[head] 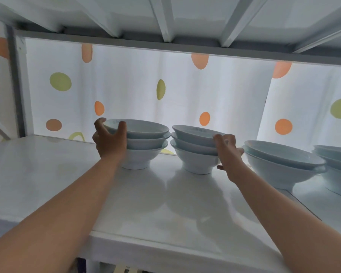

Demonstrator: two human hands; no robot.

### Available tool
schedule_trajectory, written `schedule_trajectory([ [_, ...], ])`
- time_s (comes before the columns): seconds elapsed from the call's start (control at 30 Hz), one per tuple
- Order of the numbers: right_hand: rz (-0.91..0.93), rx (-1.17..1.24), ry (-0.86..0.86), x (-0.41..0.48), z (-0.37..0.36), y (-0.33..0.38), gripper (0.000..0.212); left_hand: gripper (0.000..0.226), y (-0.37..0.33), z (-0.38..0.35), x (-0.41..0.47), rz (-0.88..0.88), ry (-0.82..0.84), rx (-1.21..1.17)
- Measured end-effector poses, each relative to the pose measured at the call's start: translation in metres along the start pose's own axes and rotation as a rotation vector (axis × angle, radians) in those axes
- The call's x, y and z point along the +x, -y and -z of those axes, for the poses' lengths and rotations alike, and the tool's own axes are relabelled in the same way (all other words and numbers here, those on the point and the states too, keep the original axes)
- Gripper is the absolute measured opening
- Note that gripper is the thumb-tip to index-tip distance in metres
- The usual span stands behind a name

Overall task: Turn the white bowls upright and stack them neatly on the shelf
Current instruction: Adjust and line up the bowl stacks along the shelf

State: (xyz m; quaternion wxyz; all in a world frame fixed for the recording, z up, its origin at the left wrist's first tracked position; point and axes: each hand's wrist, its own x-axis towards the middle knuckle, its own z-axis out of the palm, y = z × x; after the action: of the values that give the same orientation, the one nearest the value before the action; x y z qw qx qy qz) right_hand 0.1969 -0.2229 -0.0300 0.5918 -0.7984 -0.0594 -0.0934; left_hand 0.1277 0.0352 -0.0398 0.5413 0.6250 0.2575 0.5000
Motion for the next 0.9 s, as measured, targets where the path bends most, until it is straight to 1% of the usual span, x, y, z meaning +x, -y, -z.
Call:
schedule_trajectory([
  [0.1, -0.004, 0.019, -0.004, -0.005, -0.004, 0.001, 0.041, 0.056, 0.005, 0.004, 0.013, -0.001, 0.024, -0.037],
  [0.23, -0.026, -0.019, -0.060, -0.012, -0.012, 0.005, 0.041, 0.057, 0.011, 0.000, 0.021, 0.050, 0.059, -0.110],
  [0.37, -0.043, -0.008, -0.106, -0.018, -0.017, 0.012, 0.037, 0.061, 0.014, -0.008, 0.021, 0.049, 0.108, -0.062],
  [0.47, -0.032, -0.002, -0.113, -0.020, -0.018, 0.014, 0.038, 0.064, 0.016, -0.010, 0.022, 0.027, 0.128, -0.035],
  [0.57, 0.010, 0.027, -0.144, -0.021, -0.013, 0.011, 0.040, 0.061, 0.019, -0.005, 0.031, 0.061, 0.157, -0.088],
  [0.63, -0.023, 0.120, -0.200, -0.017, -0.009, 0.004, 0.038, 0.062, 0.017, 0.001, 0.043, 0.181, 0.162, -0.209],
  [0.7, -0.153, 0.304, -0.260, -0.008, -0.005, -0.005, 0.035, 0.057, 0.018, 0.005, 0.056, 0.318, 0.191, -0.310],
  [0.73, -0.233, 0.413, -0.255, -0.004, -0.004, -0.010, 0.036, 0.056, 0.020, 0.007, 0.060, 0.378, 0.247, -0.303],
  [0.8, -0.372, 0.569, -0.159, 0.001, -0.005, -0.019, 0.042, 0.057, 0.026, 0.008, 0.061, 0.459, 0.388, -0.283],
  [0.83, -0.400, 0.599, -0.099, 0.003, -0.007, -0.023, 0.045, 0.057, 0.029, 0.007, 0.058, 0.476, 0.439, -0.305],
  [0.9, -0.352, 0.619, -0.015, 0.006, -0.011, -0.029, 0.043, 0.059, 0.033, 0.006, 0.055, 0.461, 0.451, -0.343],
])
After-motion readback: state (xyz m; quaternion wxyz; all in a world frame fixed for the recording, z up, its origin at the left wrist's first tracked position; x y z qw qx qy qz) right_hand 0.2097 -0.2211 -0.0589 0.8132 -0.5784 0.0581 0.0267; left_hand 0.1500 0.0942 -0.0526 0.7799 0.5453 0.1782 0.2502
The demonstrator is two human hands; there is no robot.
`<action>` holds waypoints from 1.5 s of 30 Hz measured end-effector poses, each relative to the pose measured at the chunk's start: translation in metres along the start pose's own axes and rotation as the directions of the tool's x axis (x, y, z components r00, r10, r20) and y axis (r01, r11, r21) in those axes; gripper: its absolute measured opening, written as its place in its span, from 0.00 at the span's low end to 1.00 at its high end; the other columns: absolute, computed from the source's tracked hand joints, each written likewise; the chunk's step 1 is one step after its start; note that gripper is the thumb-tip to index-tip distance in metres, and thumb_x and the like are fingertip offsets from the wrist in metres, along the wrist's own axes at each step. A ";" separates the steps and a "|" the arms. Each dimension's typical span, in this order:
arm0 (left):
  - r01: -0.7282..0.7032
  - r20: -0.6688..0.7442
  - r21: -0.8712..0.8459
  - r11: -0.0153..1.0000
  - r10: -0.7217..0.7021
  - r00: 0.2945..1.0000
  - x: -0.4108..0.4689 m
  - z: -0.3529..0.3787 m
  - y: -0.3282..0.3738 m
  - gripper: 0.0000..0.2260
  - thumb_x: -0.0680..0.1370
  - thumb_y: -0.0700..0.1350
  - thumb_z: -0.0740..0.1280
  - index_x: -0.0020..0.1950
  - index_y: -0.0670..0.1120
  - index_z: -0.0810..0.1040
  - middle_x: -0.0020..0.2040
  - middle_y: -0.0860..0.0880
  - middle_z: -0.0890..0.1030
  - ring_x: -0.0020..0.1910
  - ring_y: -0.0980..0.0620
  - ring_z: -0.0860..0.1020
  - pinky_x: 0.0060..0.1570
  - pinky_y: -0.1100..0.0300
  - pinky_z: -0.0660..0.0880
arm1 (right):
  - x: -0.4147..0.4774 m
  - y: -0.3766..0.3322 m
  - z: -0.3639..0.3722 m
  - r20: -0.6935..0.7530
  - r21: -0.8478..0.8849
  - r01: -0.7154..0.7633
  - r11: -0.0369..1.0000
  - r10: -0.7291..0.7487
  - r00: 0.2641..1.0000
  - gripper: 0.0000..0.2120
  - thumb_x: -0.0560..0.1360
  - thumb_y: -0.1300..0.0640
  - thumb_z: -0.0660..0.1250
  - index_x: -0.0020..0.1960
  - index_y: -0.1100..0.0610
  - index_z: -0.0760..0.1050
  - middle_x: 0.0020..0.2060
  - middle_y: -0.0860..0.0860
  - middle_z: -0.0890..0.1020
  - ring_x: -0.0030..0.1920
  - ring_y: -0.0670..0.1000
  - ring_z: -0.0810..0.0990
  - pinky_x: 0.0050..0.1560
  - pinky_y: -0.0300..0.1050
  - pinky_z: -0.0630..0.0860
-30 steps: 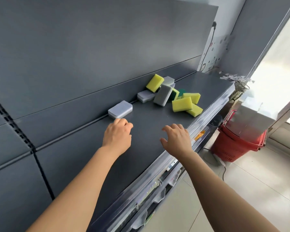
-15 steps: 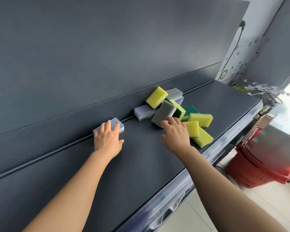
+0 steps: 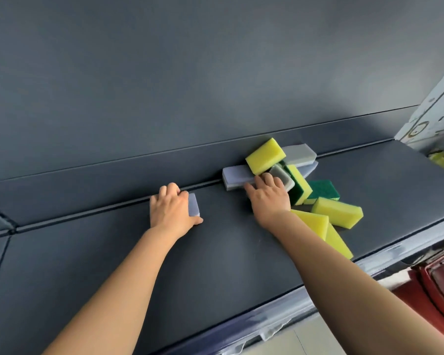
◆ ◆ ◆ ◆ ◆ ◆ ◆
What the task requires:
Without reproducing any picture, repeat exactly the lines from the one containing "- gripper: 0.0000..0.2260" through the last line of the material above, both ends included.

Task solution:
  - gripper: 0.0000..0.2260
  - thumb_x: -0.0680..0.1370
  - thumb_y: -0.0700..0.1350
  - thumb_z: -0.0740..0.1280
  - index_x: -0.0020..0.1950
  - index_y: -0.0670..0.1120
  - index_z: -0.0810..0.1040
  - middle_x: -0.0020..0.2040
  - middle_y: -0.0860..0.0880
  - middle_z: -0.0890..0.1030
  - ring_x: -0.0020..0.1910
  - ring_y: -0.0980..0.0620
  - ring_z: -0.0860..0.1020
  - pinky_x: 0.0060..0.1570
  - pinky_y: -0.1100..0.0300
  - pinky_z: -0.0660..0.0880
arm1 (right):
  - x: -0.4147..0.4774 m
  - y: -0.3766..0.3322 m
  - z: -0.3639..0.3722 m
  - r20: -0.6935..0.7530
  - r21: -0.8478..0.8849
  - r01: -0.7154..0.7633
  - r11: -0.0369..1.0000
  - r10: -0.7291..0.7487
  - r00: 0.2641..1.0000
  - gripper: 0.0000..0.2120
  - thumb_x: -0.0560..0.1360
  - thumb_y: -0.1300..0.0640
  - thumb_z: -0.0660..0.1250
  - index_x: -0.0020..0.1960
  - index_y: -0.1100..0.0610
  - index_z: -0.0760..0.1050
  - middle_x: 0.0020..0.2060
  - middle_y: -0.0860..0.0860
  - middle_z: -0.0890..0.1020
  - ring_x: -0.0030..0.1920
  - ring_y: -0.0670..0.1000
  - ring_z: -0.0810..0.0990
  - pinky_x: 0.0050..0.1560
  - pinky_y: -0.0300..0.1050
  - pinky_z: -0.0630..0.0860
-30 steps: 
-15 steps: 
+0 steps: 

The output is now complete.